Romney disagrees with this characterization. He claims that his plan (and make no mistake, he claims it as his), which is already costing more than intended, imposes criminal sanctions on individuals who do not buy what may be a totally unsuitable product, mandates significant costs and imposes obligations on businesses, and results in government guaranteeing healthcare as a virtual right, is a good, conservative initiative. He contends that there’s nothing wrong with forcing people via government diktat to purchase health insurance, because states already force people to carry car insurance. But he ignores that it is not standard to require drivers to carry insurance for damage to themselves or their own cars—only for harm done to others. This may be stupid, but so is driving a Yugo, and yet we don’t mandate that everyone drive a BMW, do we?

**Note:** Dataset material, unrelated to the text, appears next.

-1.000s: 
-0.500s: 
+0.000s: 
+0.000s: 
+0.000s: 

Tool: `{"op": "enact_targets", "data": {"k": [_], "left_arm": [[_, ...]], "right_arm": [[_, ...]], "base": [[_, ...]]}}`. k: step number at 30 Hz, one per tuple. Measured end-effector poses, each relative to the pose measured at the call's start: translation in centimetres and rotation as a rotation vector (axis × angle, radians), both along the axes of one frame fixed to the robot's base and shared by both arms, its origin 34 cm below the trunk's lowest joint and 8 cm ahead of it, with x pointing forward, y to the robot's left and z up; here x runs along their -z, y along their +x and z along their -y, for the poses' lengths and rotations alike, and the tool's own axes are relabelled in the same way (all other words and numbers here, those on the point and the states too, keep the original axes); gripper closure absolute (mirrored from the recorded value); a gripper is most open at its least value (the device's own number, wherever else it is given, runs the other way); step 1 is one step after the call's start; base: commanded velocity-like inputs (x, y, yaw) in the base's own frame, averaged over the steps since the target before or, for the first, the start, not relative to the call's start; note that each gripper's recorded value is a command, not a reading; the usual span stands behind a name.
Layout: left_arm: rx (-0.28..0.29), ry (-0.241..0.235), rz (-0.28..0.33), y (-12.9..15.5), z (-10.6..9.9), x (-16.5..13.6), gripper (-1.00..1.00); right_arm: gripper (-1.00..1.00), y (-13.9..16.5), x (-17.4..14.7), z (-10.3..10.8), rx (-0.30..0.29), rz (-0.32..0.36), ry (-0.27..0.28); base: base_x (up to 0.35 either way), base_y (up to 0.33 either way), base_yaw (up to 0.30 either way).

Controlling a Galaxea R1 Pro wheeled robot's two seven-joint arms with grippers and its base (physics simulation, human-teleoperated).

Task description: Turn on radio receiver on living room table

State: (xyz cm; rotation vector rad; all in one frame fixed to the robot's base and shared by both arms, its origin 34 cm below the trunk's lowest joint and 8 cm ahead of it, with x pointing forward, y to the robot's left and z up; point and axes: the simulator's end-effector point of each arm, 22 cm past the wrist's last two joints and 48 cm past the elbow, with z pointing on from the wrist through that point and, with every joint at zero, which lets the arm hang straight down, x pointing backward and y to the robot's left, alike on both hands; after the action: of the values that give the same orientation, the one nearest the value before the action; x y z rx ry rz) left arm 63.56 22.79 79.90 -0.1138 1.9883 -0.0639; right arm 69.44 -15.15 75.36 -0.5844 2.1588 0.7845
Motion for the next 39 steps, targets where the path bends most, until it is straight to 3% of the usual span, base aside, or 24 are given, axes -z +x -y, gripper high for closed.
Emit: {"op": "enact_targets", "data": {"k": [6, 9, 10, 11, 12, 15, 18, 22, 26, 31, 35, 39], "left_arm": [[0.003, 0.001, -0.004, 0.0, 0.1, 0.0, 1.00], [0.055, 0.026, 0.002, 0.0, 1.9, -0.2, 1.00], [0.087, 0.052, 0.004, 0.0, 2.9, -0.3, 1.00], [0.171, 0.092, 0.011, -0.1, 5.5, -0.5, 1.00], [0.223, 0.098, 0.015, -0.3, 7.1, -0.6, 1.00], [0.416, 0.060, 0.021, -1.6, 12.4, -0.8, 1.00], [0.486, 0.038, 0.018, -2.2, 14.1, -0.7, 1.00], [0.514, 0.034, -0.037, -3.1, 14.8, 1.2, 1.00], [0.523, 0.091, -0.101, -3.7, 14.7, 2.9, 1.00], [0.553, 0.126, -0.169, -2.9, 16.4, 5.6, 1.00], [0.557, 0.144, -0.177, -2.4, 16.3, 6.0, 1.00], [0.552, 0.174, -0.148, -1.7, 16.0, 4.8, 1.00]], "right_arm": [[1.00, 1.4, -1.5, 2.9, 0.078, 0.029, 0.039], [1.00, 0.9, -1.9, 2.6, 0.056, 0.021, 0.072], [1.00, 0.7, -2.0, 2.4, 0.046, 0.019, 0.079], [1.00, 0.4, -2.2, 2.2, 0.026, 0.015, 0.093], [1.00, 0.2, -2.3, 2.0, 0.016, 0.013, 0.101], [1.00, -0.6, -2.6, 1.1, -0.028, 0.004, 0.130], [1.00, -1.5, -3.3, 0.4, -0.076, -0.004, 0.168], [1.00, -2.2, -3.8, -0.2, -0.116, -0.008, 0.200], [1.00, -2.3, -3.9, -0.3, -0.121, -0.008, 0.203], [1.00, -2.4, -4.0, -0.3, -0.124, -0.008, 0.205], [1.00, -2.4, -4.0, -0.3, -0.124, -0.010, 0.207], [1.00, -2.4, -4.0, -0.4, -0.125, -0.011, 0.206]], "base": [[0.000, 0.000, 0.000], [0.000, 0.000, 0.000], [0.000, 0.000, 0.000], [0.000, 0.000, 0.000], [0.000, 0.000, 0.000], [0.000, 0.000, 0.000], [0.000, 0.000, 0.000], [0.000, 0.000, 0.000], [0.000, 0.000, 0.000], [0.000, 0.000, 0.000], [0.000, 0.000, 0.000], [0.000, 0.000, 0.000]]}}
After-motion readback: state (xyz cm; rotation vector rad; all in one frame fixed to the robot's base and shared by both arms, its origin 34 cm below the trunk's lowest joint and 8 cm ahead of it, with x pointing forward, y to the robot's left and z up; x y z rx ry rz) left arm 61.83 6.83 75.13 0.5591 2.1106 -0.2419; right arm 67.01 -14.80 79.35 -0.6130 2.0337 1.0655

Romney also contends that, since hospitals are required to provide treatment for the uninsured irrespective of their ability to pay, underinsurance is a grave risk and government already is in the position of footing the bill for something that should be a matter of individual responsibility. Yet, as the Wall Street Journal’s “RomneyCare” op-ed notes, the cost of covering the care of uninsured patients is low, and uses a very small proportion of governmental medical budgets. Plus, the uninsured that benefit from emergency-room treatment can always be pursued as debtors, just like people who default on loans.
It is a shame that Romney could identify no more market-friendly options to curb the problem of under-insurance. Surely, in a state where insurance must cover rather exotic treatments, un-mandating coverage for chiropractic treatment and acupuncture as well as in vitro fertilization, could and should have been pursued first. This would have enabled cheaper policies to be marketed in Massachusetts, the number of uninsured to be cut, and for Romney to have legitimately claimed responsibility for meaningful, market-friendly reforms in the realm of healthcare—something RomneyCare effectively prevents.